Would you copy the material below word for word, beginning with its first line and ending with the line that contains "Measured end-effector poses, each"?
----
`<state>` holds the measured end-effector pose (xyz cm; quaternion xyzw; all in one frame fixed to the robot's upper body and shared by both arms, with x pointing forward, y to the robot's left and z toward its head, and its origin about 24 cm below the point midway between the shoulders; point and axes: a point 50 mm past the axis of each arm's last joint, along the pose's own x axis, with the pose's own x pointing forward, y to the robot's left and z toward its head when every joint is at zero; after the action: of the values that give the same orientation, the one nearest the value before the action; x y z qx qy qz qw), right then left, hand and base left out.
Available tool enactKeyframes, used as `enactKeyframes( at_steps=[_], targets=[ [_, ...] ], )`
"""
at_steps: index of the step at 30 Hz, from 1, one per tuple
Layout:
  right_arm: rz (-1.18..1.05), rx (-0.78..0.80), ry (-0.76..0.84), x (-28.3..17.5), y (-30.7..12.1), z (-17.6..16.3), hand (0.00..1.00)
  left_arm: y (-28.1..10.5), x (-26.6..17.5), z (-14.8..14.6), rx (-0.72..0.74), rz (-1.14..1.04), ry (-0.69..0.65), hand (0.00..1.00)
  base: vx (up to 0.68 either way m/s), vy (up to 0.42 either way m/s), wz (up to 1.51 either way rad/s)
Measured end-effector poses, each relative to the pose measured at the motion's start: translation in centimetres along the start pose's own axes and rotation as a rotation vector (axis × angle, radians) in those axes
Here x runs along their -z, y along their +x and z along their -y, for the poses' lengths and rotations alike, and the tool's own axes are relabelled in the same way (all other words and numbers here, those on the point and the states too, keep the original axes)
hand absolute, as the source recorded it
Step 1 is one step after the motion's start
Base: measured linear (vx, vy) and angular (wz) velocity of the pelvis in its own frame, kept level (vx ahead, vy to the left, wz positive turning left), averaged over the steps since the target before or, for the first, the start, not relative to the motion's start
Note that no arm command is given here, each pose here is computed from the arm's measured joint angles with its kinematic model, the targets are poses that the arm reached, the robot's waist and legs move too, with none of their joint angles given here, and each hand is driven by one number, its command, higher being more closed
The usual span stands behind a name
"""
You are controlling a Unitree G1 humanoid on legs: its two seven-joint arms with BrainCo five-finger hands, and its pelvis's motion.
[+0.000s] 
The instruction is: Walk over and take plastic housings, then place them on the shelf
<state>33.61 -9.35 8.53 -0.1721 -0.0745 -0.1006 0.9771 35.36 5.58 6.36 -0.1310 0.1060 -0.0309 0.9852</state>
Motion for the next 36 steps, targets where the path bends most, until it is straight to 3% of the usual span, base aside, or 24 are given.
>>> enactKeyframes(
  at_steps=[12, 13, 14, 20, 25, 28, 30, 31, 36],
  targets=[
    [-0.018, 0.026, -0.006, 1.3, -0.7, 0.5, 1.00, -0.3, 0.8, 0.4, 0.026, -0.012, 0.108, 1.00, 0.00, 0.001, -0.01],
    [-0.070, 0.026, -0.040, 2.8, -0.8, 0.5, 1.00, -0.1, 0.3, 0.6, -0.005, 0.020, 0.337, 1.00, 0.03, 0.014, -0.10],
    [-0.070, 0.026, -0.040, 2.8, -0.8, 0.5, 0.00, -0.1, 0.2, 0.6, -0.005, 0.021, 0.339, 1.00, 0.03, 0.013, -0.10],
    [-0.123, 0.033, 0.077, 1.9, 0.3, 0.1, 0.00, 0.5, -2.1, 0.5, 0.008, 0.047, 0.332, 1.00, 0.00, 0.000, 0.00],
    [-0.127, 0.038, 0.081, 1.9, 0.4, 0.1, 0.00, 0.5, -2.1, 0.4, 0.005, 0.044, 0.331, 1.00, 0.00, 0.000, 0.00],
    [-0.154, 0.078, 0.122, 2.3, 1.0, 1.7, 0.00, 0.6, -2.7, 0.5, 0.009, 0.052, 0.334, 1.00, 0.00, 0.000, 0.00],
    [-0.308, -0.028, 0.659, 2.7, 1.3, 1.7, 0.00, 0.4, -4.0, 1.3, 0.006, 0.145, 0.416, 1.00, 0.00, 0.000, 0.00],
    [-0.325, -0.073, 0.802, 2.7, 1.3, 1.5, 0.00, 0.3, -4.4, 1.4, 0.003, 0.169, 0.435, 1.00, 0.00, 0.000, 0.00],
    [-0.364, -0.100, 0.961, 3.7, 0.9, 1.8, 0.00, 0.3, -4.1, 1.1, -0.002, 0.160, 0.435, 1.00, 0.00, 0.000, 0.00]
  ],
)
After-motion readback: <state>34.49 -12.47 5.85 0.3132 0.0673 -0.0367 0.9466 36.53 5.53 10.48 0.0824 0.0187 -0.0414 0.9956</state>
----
* _Answer to this problem_:
`<state>` holds the measured end-effector pose (xyz cm; quaternion xyzw; all in one frame fixed to the robot's upper body and shared by both arms, with x pointing forward, y to the robot's left and z toward its head, and its origin about 24 cm below the point midway between the shoulders; point and axes: a point 50 mm past the axis of each arm's last joint, along the pose's own x axis, with the pose's own x pointing forward, y to the robot's left and z toward its head when every joint is at zero; after the action: of the values that give the same orientation, the one nearest the value before the action; x y z qx qy qz qw), right then left, hand and base left out.
Available tool enactKeyframes, used as `enactKeyframes( at_steps=[_], targets=[ [_, ...] ], )`
"""
at_steps: index of the step at 30 Hz, from 1, one per tuple
Layout:
  right_arm: rz (-1.18..1.05), rx (-0.78..0.80), ry (-0.76..0.84), x (-28.3..17.5), y (-30.7..12.1), z (-17.6..16.3), hand (0.00..1.00)
  left_arm: y (-28.1..10.5), x (-26.6..17.5), z (-14.8..14.6), rx (-0.72..0.74), rz (-1.14..1.04), ry (-0.69..0.65), hand (0.00..1.00)
  base: vx (up to 0.68 either way m/s), vy (up to 0.42 either way m/s), wz (up to 1.51 either way rad/s)
Measured end-effector poses, each relative to the pose measured at the motion's start: translation in centimetres along the start pose's own axes and rotation as a rotation vector (axis × angle, radians) in those axes

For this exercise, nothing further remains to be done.